Your facts are somewhat confusing; you note a noncompete with a value, then say no value was assigned, then indicate it should be $25,000.

Hopefully the agreement has not been finalized as you need to get some professional input and documentation put together.

  • Generally, when a corporation distributes, sells, or otherwise disposes of an installment note receivable, gain or loss is measured by the excess of the amount realized (in the case of a sale or exchange) or FMV (in the case of a distribution or other disposition) over the basis of the note.
  • This means, if you have entered into an installment agreement for the sale of the business, distribute this note out in liquidation, you will have a taxable event and no cash.

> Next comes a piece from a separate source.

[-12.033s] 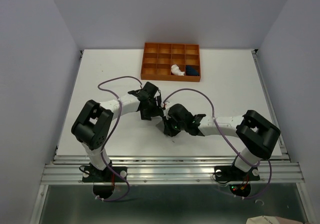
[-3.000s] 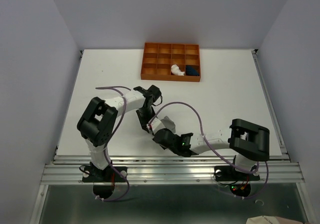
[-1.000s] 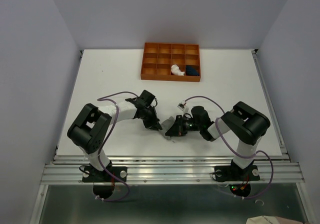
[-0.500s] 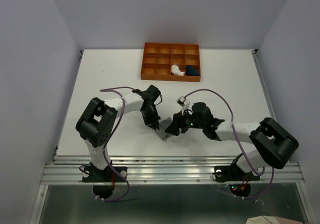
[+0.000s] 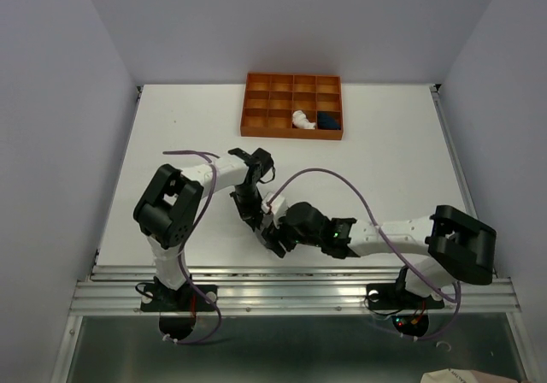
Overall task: Roll the underwear
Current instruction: Roll the underwear, then place the rolled underwear into the container
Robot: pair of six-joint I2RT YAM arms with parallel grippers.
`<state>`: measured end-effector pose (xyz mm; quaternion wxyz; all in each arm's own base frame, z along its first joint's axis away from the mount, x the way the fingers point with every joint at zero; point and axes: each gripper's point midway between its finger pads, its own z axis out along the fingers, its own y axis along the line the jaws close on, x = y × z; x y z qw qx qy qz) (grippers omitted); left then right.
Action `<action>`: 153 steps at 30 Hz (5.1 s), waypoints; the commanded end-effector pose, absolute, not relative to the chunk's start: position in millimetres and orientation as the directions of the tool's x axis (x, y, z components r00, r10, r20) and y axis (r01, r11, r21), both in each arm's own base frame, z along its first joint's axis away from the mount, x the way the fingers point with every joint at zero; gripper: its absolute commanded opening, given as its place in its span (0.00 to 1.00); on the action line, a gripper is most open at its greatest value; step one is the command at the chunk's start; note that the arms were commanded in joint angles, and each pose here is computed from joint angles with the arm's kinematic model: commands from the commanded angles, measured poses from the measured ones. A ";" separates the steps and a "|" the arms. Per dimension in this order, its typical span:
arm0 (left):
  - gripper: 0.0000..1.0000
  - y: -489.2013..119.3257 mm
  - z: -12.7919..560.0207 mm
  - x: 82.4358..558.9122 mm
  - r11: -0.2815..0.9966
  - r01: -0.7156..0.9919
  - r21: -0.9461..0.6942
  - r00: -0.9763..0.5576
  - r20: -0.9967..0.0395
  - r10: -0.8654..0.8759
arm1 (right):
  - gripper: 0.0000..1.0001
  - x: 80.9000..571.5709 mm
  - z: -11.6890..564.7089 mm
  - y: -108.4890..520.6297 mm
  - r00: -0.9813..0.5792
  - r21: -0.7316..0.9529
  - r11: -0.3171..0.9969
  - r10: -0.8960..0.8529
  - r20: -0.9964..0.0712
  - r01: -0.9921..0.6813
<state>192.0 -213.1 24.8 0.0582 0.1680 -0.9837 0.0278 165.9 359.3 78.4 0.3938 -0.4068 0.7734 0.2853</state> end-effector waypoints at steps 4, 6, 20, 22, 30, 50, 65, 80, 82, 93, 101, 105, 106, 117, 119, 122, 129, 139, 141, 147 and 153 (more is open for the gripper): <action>0.00 -196.4 34.0 185.7 0.928 -0.359 0.099 -0.922 0.115 -0.369 | 0.65 166.5 82.7 387.3 -0.175 -0.146 0.509 -0.530 -0.830 -0.849; 0.00 -194.2 34.4 185.5 0.925 -0.364 0.112 -0.920 0.114 -0.375 | 0.65 164.5 76.3 393.1 -0.149 -0.188 0.500 -0.559 -0.816 -0.845; 0.00 -194.0 33.7 183.7 0.925 -0.362 0.117 -0.919 0.120 -0.375 | 0.52 173.1 45.6 396.4 -0.160 -0.313 0.550 -0.648 -0.744 -0.774; 0.00 -195.4 33.5 185.0 0.926 -0.363 0.108 -0.919 0.121 -0.374 | 0.43 171.3 38.9 392.8 -0.168 -0.315 0.544 -0.663 -0.730 -0.778; 0.05 -200.9 37.7 188.0 0.930 -0.365 0.044 -0.925 0.100 -0.368 | 0.01 169.4 19.3 374.2 -0.261 -0.284 0.618 -0.641 -0.722 -0.733; 0.73 -187.3 87.9 283.7 0.842 -0.448 -0.302 -0.836 -0.191 -0.514 | 0.01 186.5 56.1 363.5 -0.556 0.401 0.552 -0.140 -0.819 -0.731; 0.77 -249.0 81.9 249.6 0.784 -0.140 -0.605 -0.935 -0.181 -0.307 | 0.01 202.8 42.8 317.4 -0.817 0.770 0.404 0.088 -0.570 -0.493; 0.71 -273.9 41.1 231.3 0.820 -0.121 -0.559 -0.973 -0.098 -0.211 | 0.08 215.5 20.0 297.1 -0.896 0.853 0.404 0.149 -0.417 -0.330; 0.66 -272.2 37.1 231.3 0.829 -0.129 -0.544 -0.972 -0.096 -0.215 | 0.11 214.3 17.5 295.7 -0.904 0.861 0.396 0.147 -0.401 -0.318; 0.36 -276.3 22.5 234.5 0.858 -0.139 -0.495 -0.974 -0.086 -0.208 | 0.29 214.5 16.3 296.2 -0.913 0.870 0.384 0.138 -0.385 -0.309; 0.00 -264.7 8.5 231.1 0.916 -0.171 -0.363 -0.978 -0.052 -0.203 | 0.67 220.2 51.5 296.7 -0.836 0.779 0.393 0.046 -0.547 -0.488; 0.00 -250.8 15.4 229.9 0.942 -0.209 -0.263 -0.971 -0.057 -0.232 | 0.74 231.3 67.5 294.6 -0.728 0.602 0.515 -0.062 -0.683 -0.610; 0.00 -245.8 19.7 228.1 0.949 -0.220 -0.227 -0.970 -0.051 -0.237 | 0.75 241.8 78.3 291.5 -0.676 0.530 0.573 -0.060 -0.734 -0.626; 0.00 -230.3 28.8 211.1 0.950 -0.296 -0.098 -0.955 0.033 -0.294 | 0.72 205.8 91.2 340.5 -0.428 0.144 0.600 -0.363 -0.828 -0.787; 0.00 -226.6 32.3 210.0 0.946 -0.316 -0.072 -0.949 0.030 -0.315 | 0.71 208.5 90.7 347.3 -0.391 0.070 0.621 -0.398 -0.830 -0.781; 0.00 -224.2 36.2 210.8 0.943 -0.330 -0.053 -0.944 0.025 -0.329 | 0.71 195.2 92.7 365.6 -0.331 0.004 0.599 -0.437 -0.836 -0.801; 0.00 -221.1 36.3 207.7 0.940 -0.341 -0.025 -0.940 0.037 -0.340 | 0.68 182.9 76.2 385.4 -0.248 -0.143 0.580 -0.542 -0.803 -0.802; 0.00 -220.0 37.9 206.2 0.941 -0.338 -0.018 -0.941 0.039 -0.337 | 0.61 193.7 55.6 390.5 -0.223 -0.257 0.591 -0.617 -0.754 -0.765; 0.00 -219.5 37.4 205.9 0.942 -0.336 -0.013 -0.941 0.040 -0.336 | 0.56 195.0 50.0 388.7 -0.227 -0.272 0.589 -0.634 -0.739 -0.761; 0.00 -221.5 40.3 206.6 0.947 -0.321 -0.025 -0.947 0.044 -0.319 | 0.46 199.9 26.9 372.7 -0.251 -0.344 0.590 -0.700 -0.669 -0.730; 0.19 -216.4 43.7 218.3 0.950 -0.311 -0.024 -0.950 0.002 -0.311 | 0.15 202.7 -4.5 339.7 -0.291 -0.432 0.593 -0.758 -0.583 -0.679</action>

  • The key in these instances is that you need to adopt a plan of liquidation FIRST.
  • If an installment obligation is acquired by an S corporation upon the sale of its assets during the 12-month period beginning on the date of adoption of a plan of complete liquidation, and the installment note is distributed to the shareholders and the liquidation is completed within the 12-month period, no gain or loss is recognized by the S corporation upon the distribution of the installment note.
  • I'm not sure where this leaves you based on limited facts.
  • I would also assume that the noncompete payments will be reported to you on a 1099.  As a result, I would not include this component on any installment sale form 6252.
  • So essentially you have $600,000 to be reported on form 6252 with no basis.  Capital gain will be recognized as you receive the cash.
*A reminder that posts in a forum such as this do not constitute tax advice.
Also keep in mind the date of replies, as tax law changes.